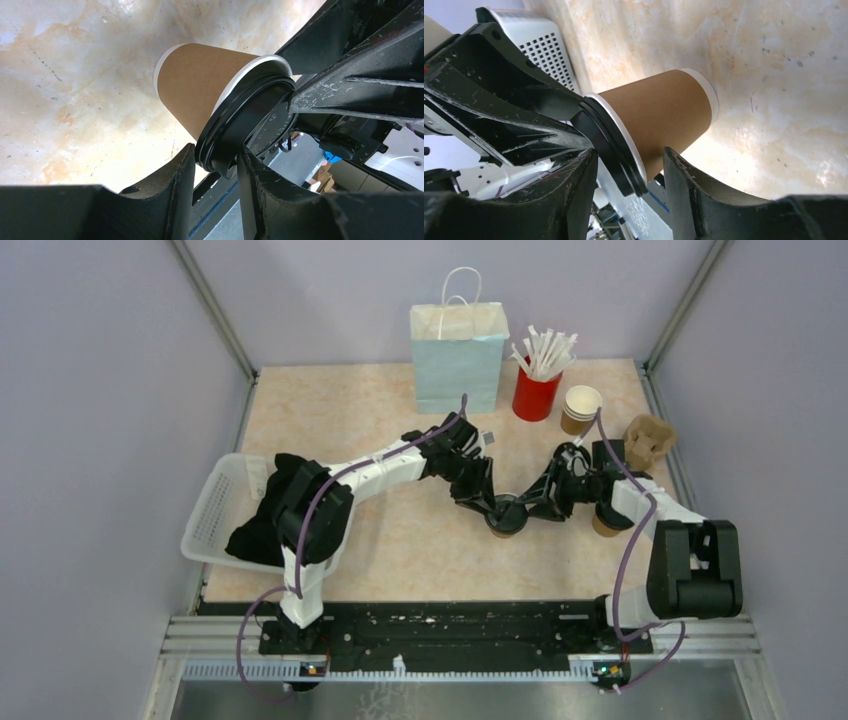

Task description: Pack the takeout coffee

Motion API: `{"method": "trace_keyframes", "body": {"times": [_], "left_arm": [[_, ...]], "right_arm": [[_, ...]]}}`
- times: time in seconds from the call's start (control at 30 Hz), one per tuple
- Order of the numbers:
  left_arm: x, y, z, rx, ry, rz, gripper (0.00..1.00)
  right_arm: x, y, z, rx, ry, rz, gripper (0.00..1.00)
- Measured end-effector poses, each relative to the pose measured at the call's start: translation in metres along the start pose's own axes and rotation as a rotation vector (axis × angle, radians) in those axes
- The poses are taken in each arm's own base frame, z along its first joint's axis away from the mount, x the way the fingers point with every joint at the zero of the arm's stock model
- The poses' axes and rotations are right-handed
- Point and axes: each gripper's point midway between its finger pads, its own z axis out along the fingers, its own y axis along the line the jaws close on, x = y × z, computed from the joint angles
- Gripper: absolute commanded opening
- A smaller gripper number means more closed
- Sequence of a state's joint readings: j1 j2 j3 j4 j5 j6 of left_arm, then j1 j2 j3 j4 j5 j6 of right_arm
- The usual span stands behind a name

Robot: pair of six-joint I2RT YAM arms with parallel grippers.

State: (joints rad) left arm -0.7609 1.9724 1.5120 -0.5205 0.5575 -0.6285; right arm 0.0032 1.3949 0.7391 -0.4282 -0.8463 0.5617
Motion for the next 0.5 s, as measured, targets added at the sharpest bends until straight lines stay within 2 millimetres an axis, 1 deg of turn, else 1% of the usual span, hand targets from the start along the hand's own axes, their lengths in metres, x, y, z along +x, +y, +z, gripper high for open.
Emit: {"method": "trace_keyframes", "body": {"times": [0.07,0.17,0.27,0.3,0.33,0.4,0.5], "left_arm": [[0.0013,0.0023,0.001,-0.001,0.003,-0.004,0.41],[0.0017,0.0038,0.0011,0.005,0.006,-0.012,0.44],[0.0004,0.0046,0.0,0.011,0.004,-0.016,0.55],[0.0,0.0047,-0.0001,0.012,0.004,-0.014,0.58],[-0.0005,0.0047,-0.0001,0.012,0.002,-0.013,0.58],[-0.0011,0.0047,0.0001,0.012,-0.001,-0.011,0.59],[-0.0044,0.0026,-0.0008,0.013,-0.009,-0.007,0.58]], "right_arm": [[-0.0008,-0.0009,0.0043,-0.019,0.01,0.01,0.49],[-0.0003,-0.0023,0.0075,-0.048,0.022,0.021,0.48],[0.0003,-0.0015,0.0083,-0.062,0.028,0.023,0.48],[0.0003,-0.0013,0.0082,-0.063,0.028,0.022,0.48],[0.0007,-0.001,0.0082,-0.064,0.03,0.022,0.47],[0.0008,-0.0006,0.0082,-0.065,0.031,0.021,0.42],[0.0018,0.0003,0.0078,-0.07,0.036,0.024,0.42]]}}
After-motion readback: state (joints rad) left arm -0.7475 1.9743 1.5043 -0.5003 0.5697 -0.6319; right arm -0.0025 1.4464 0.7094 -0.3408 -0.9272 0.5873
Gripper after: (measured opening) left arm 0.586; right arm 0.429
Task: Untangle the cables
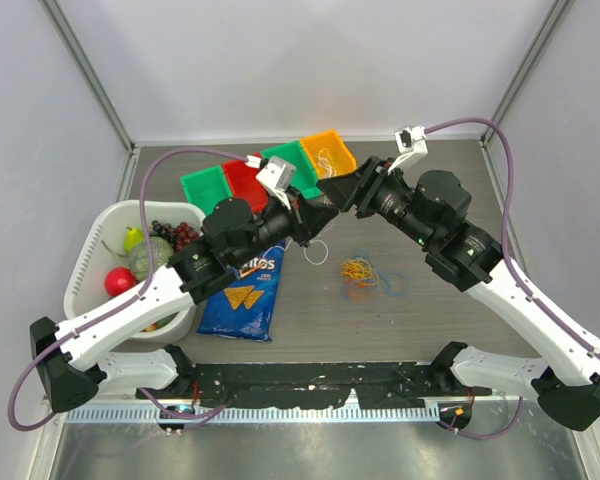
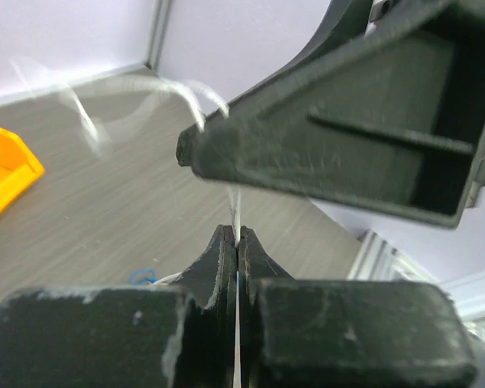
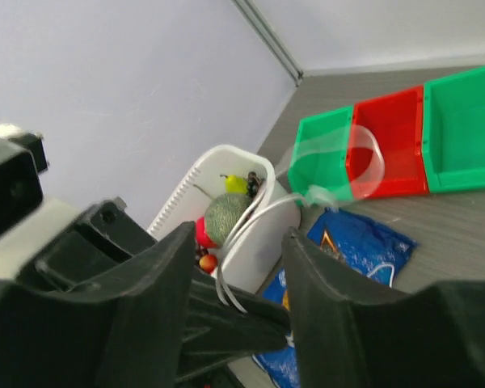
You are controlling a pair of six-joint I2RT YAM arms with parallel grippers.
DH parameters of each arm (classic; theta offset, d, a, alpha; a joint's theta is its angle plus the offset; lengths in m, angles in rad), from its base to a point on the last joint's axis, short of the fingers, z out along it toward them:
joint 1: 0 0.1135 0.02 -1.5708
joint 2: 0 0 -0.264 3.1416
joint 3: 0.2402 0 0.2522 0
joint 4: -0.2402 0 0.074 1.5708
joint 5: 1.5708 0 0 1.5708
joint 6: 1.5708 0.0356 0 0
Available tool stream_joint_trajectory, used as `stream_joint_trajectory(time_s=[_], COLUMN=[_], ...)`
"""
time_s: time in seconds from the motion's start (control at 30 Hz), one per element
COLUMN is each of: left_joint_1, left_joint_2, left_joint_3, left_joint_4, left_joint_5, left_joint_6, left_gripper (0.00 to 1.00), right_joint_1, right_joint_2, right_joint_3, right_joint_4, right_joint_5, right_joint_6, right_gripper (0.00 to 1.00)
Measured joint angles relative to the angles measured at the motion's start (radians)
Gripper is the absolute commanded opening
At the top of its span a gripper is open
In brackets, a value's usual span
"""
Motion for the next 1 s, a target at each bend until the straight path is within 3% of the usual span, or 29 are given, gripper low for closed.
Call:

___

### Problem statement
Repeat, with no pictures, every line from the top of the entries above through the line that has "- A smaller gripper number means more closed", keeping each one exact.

### Solution to the problem
Task description: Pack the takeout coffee

Motion API: `{"method": "trace_keyframes", "body": {"times": [_], "left_arm": [[_, ...]], "right_arm": [[_, ...]]}}`
- times: time in seconds from the call's start (control at 30 Hz), one per tuple
- Order of the numbers:
  left_arm: x, y, z, rx, ry, rz, gripper (0.00..1.00)
  right_arm: x, y, z, rx, ry, rz, gripper (0.00..1.00)
- Measured end-effector poses, each relative to the pose measured at the call's start: translation in metres along the start pose's own axes and rotation as a rotation vector (axis × angle, radians) in those axes
- The poses are taken in each arm's own base frame, z along its first joint's axis away from the mount, x the way the fingers point with every joint at the zero of the arm's stock model
- The poses' axes and rotations are right-handed
- Point and axes: each gripper's point midway between its finger pads, its own z axis out along the fingers, its own y axis along the line the jaws close on, x = y × z, computed from the joint angles
- Gripper: absolute commanded opening
- A smaller gripper number means more closed

With this, the exercise is done.